Activity: What lines in the records below mention "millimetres"? List them all.

================================

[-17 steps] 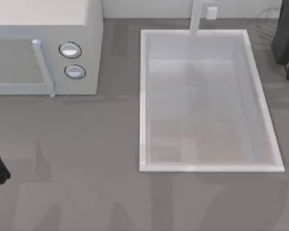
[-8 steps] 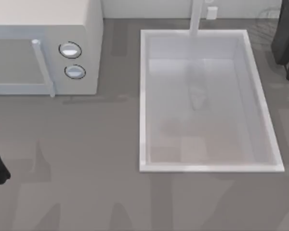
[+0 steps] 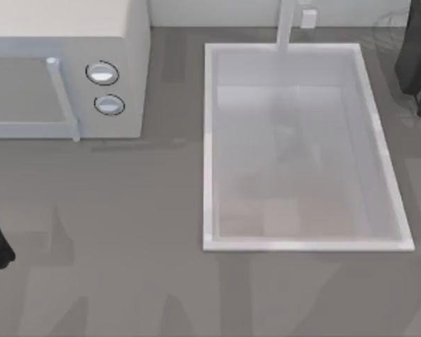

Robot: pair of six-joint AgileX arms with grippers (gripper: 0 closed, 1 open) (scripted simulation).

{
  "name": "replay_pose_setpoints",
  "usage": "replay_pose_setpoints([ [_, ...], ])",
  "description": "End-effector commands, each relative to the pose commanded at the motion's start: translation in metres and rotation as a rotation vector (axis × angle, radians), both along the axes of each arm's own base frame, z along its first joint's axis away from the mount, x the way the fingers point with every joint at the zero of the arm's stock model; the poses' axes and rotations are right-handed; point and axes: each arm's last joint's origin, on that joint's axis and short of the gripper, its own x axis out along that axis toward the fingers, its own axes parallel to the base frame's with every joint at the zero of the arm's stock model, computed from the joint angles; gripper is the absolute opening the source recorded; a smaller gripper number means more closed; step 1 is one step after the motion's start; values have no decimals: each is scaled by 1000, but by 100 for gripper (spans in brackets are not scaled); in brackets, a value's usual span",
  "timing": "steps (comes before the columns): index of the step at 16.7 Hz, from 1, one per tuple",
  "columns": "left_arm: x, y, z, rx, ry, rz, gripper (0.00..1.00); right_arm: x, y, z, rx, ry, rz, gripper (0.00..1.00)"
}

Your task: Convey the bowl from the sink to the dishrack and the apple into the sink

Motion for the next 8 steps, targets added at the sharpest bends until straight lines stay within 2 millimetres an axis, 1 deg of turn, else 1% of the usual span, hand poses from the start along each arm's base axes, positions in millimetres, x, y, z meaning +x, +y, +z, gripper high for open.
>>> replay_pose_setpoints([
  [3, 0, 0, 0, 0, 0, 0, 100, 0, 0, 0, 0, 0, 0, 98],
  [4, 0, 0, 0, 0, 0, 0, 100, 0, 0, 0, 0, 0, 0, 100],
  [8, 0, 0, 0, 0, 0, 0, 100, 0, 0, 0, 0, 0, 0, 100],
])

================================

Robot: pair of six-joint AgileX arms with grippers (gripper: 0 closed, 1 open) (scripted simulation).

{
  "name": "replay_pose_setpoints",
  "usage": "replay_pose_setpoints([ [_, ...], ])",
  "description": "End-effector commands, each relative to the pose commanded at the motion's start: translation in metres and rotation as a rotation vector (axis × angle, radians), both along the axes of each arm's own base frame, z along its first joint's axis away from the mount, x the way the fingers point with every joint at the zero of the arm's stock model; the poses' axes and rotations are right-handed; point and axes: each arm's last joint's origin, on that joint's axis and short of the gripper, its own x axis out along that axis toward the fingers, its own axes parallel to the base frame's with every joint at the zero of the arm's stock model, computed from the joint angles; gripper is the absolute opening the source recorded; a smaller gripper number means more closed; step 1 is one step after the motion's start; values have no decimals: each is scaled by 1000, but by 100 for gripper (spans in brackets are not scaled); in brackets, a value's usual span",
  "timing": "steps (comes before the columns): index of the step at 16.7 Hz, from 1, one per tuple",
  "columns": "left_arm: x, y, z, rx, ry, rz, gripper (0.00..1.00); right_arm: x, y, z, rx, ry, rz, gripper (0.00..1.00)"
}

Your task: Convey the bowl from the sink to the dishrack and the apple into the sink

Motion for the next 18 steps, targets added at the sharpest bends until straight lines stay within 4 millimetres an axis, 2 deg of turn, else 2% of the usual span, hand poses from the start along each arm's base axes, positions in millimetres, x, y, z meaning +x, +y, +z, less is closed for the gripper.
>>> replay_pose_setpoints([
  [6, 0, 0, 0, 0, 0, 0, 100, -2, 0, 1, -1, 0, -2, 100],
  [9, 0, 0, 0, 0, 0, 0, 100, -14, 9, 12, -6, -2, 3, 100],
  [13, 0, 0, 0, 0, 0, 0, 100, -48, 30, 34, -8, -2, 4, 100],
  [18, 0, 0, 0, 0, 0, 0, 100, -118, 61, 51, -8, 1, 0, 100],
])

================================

Result below:
Motion for the next 8 steps, targets added at the sharpest bends until straight lines stay within 2 millimetres an axis, 1 deg of turn, else 1% of the usual span, hand poses from the start along each arm's base axes, positions in millimetres, x, y, z meaning +x, +y, +z, gripper high for open.
Motion for the next 18 steps, targets added at the sharpest bends until straight lines stay within 4 millimetres an axis, 2 deg of turn, else 2% of the usual span, hand poses from the start along each arm's base axes, positions in millimetres, x, y, z meaning +x, +y, +z, less is closed for the gripper.

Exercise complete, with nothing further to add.